Apparently, this closure of the hospital to visitors was demanded via a ministry edict. Yet this does not exonerate the hospital’s administrators from taking the appropriate measures to notify the public of this momentous decision. It would be interesting to learn precisely what measures were deployed to promulgate such vital information to the thousands of people who visit the hospital on a daily basis? For it transpired that a severely restricted access to wards for visitors was being granted on that day and that only a very few would be open to receive visitors. As to which wards remained accessible to visitors and how was this essential information conveyed and made known to the public, I could not locate one shred of notification throughout the hospital advising the public of this visitor restriction.
For I and a great many other people were only made aware of this situation upon arrival at the hospital on that fateful day. Despite the hospital still accepting visitors, the car park was inaccessible to those who were allowed entrance; again no indication that the car park would be closed was forthcoming prior to this day.

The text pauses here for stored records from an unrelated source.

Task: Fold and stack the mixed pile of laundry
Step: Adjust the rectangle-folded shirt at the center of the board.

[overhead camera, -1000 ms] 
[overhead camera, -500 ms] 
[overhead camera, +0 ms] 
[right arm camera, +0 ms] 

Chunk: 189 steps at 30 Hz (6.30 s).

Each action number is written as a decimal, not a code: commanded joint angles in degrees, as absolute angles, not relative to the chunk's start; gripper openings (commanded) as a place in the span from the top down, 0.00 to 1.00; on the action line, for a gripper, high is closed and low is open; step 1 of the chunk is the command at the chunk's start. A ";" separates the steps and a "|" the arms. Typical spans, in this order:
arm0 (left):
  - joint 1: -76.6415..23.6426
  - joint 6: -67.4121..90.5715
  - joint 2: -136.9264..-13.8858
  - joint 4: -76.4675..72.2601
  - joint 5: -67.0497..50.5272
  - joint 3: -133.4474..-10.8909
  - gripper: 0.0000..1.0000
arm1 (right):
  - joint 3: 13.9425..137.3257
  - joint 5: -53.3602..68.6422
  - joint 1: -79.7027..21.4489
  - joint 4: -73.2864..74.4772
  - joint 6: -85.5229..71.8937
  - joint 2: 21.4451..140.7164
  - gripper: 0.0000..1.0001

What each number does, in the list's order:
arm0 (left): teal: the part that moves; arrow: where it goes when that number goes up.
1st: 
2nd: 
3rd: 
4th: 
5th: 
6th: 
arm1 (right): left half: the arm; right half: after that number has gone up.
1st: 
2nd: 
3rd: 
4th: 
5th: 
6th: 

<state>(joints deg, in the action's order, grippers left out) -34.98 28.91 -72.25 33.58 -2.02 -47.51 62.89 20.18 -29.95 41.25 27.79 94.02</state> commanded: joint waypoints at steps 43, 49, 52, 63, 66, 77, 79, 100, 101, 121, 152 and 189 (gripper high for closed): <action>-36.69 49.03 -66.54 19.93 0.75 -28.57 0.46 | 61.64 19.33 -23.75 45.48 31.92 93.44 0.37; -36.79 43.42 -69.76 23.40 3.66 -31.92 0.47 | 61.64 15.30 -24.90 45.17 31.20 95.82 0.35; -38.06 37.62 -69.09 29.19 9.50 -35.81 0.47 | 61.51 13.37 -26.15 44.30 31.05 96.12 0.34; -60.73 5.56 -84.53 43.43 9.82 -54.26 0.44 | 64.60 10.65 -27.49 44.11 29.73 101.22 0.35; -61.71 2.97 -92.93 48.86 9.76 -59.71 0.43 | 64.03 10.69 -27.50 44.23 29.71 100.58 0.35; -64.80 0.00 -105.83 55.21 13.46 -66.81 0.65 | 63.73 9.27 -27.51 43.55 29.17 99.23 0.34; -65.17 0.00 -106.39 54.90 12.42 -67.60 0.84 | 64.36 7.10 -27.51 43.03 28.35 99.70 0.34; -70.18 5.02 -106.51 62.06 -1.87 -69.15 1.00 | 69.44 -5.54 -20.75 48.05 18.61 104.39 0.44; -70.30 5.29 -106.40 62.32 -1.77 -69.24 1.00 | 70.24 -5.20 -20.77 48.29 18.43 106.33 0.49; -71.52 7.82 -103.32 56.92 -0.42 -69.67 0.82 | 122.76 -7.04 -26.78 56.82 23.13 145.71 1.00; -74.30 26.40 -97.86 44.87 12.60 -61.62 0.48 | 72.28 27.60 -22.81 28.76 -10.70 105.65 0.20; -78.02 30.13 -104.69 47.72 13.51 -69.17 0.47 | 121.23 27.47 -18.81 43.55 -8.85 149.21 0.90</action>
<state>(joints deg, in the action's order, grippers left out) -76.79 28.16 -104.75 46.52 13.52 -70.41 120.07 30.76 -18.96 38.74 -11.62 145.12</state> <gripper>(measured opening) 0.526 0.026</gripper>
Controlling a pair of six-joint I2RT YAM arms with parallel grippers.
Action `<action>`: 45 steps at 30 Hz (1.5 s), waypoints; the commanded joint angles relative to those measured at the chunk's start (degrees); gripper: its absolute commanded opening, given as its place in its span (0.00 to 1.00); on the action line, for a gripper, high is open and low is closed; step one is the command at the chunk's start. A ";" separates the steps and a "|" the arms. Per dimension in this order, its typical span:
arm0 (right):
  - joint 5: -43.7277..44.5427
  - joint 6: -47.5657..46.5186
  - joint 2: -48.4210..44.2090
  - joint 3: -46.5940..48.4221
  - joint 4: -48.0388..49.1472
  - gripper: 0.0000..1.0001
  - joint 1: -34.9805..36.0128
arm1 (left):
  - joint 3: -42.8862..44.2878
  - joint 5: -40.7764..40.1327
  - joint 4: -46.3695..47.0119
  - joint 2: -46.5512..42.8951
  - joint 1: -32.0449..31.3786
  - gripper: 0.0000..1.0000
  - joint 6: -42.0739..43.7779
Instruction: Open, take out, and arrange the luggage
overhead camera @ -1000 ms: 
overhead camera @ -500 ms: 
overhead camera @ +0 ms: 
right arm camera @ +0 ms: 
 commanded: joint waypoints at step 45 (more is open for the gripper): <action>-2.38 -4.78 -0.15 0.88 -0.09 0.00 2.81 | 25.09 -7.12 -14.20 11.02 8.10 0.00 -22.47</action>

Notwithstanding, the obscene fact that we do not possess any viable alternative mechanism in place enabling one to cast their vote other than in person at a nominated polling booth, is preposterously archaic and bordering on the barbaric, given that the sick and infirm are subsequently wheeled out of hospitals and old peoples homes to undertake one’s civic duty.
This leads me to ask how the Ministry of Social Policy, and more crucially the Mater Dei Hospital administrators, when precisely was this decision to severely restrict access to visitors on polling day reached? What measures were deployed by the hospital administrators to notify the public? How was the fact that for those visitors still allowed access the hospitals main entrance would be closed? Why was the car park closed? When can we expect to move progressively towards the 21st century and have the provision of voting options made available?